From the first line of the data down to the line bearing "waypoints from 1", output every line exactly and include no pictures.

• [Task data]

______________________________

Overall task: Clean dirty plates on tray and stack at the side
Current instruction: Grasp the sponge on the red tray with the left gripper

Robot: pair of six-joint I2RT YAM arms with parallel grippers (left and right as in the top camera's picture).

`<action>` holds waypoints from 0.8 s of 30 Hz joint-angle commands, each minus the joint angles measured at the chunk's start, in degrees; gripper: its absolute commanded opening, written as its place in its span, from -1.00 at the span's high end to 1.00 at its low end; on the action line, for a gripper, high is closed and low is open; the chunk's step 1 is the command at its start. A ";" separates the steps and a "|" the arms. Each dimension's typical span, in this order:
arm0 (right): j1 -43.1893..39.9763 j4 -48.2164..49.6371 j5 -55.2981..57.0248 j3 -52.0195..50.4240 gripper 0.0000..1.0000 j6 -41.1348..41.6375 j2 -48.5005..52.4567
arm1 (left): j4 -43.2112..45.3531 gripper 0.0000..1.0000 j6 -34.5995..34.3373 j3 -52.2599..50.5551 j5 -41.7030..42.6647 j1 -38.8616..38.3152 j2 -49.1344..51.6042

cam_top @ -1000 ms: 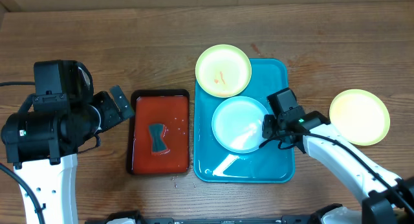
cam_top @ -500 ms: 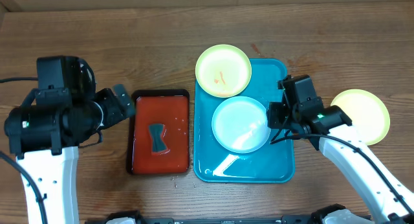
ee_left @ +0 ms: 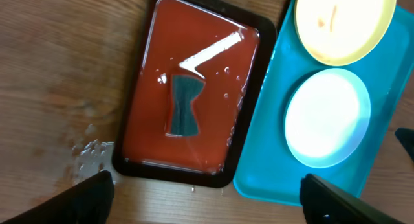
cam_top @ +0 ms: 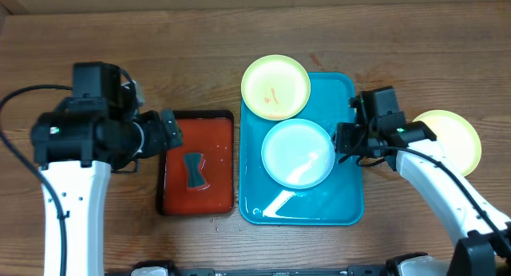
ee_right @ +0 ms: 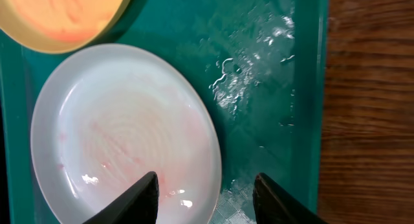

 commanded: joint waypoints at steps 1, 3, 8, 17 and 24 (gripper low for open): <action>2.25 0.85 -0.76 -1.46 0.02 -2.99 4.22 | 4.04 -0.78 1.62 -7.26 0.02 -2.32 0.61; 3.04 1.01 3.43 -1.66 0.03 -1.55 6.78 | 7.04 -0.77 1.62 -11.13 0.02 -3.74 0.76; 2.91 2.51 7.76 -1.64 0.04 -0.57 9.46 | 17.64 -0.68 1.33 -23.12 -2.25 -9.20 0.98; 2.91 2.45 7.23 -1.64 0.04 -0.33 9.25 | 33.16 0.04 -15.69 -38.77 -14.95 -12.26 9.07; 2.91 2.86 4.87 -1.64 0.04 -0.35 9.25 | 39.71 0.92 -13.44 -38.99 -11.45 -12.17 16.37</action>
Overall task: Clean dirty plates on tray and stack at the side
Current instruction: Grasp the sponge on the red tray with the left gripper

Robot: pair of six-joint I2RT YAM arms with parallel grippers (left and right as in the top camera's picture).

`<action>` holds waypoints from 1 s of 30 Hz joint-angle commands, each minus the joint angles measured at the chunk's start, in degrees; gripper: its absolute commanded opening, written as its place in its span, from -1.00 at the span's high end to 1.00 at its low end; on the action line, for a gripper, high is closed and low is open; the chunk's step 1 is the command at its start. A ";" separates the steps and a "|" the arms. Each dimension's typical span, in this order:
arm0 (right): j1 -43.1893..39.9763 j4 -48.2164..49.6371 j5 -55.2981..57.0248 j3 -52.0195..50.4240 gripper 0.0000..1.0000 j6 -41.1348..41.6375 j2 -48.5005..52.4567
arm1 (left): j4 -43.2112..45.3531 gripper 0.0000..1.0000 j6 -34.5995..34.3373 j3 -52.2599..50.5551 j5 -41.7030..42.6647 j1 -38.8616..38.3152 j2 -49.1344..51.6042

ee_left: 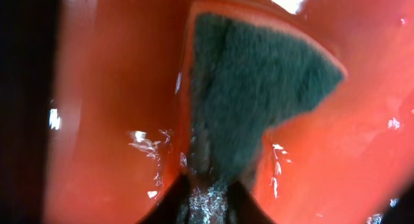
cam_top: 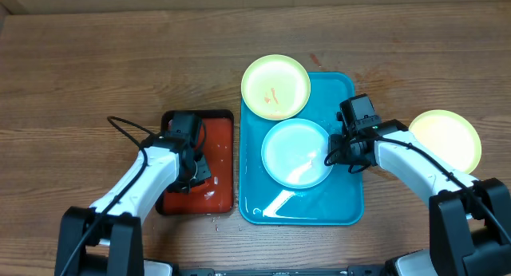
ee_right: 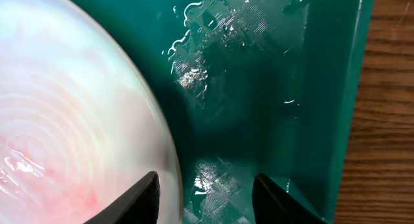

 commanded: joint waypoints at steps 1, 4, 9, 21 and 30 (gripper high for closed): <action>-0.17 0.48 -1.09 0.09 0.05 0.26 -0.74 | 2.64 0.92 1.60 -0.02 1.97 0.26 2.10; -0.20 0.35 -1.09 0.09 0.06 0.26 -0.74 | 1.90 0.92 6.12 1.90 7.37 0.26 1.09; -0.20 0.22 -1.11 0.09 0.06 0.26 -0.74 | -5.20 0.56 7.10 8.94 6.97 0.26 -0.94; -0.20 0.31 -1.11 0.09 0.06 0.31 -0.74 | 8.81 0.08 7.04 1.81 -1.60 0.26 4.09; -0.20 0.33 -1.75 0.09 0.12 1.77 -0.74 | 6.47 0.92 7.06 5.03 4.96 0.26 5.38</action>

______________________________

• [Task result]
Overall task: Clean dirty plates on tray and stack at the side
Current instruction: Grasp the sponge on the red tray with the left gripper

Robot: pair of six-joint I2RT YAM arms with parallel grippers (left and right as in the top camera's picture).

`<action>` holds waypoints from 0.8 s of 30 Hz joint-angle commands, each minus the joint angles measured at the chunk's start, in degrees; gripper: its absolute commanded opening, written as its place in its span, from -1.00 at the span's high end to 1.00 at its low end; on the action line, for a gripper, high is closed and low is open; the chunk's step 1 is the command at its start. A ";" separates the steps and a "|" the arms. Each dimension's typical span, in this order:
arm0 (right): j1 -43.1893..39.9763 j4 -48.2164..49.6371 j5 -55.2981..57.0248 j3 -52.0195..50.4240 gripper 0.0000..1.0000 j6 -41.1348..41.6375 j2 -48.5005..52.4567
arm1 (left): j4 -43.2112..45.3531 gripper 0.0000..1.0000 j6 -34.5995..34.3373 j3 -52.2599..50.5551 j5 -41.7030..42.6647 j1 -38.8616..38.3152 j2 -49.1344..51.6042

cam_top @ -1000 ms: 
cam_top @ -500 ms: 
ee_left @ +0 ms: 
cam_top @ +0 ms: 
ee_right @ +0 ms: 

 commanded: joint waypoints at steps 1, 3, 8, 17 and 24 (gripper low for open): <action>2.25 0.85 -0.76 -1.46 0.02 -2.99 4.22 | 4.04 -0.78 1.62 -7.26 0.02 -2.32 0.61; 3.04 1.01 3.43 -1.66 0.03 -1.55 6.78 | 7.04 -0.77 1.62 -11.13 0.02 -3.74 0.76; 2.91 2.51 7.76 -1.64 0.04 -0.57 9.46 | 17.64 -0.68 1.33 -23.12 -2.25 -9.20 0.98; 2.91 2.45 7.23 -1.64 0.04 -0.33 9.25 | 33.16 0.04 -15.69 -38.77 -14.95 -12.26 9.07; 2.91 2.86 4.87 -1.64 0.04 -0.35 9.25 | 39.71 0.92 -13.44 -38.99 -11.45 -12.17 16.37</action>
Overall task: Clean dirty plates on tray and stack at the side
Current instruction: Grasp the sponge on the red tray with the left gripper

Robot: pair of six-joint I2RT YAM arms with parallel grippers (left and right as in the top camera's picture).

`<action>` holds waypoints from 1 s of 30 Hz joint-angle commands, each minus the joint angles measured at the chunk's start, in degrees; gripper: its absolute commanded opening, written as its place in its span, from -1.00 at the span's high end to 1.00 at its low end; on the action line, for a gripper, high is closed and low is open; the chunk's step 1 is the command at its start. A ";" separates the steps and a "|" the arms. Each dimension's typical span, in this order:

Nothing further is required of this output.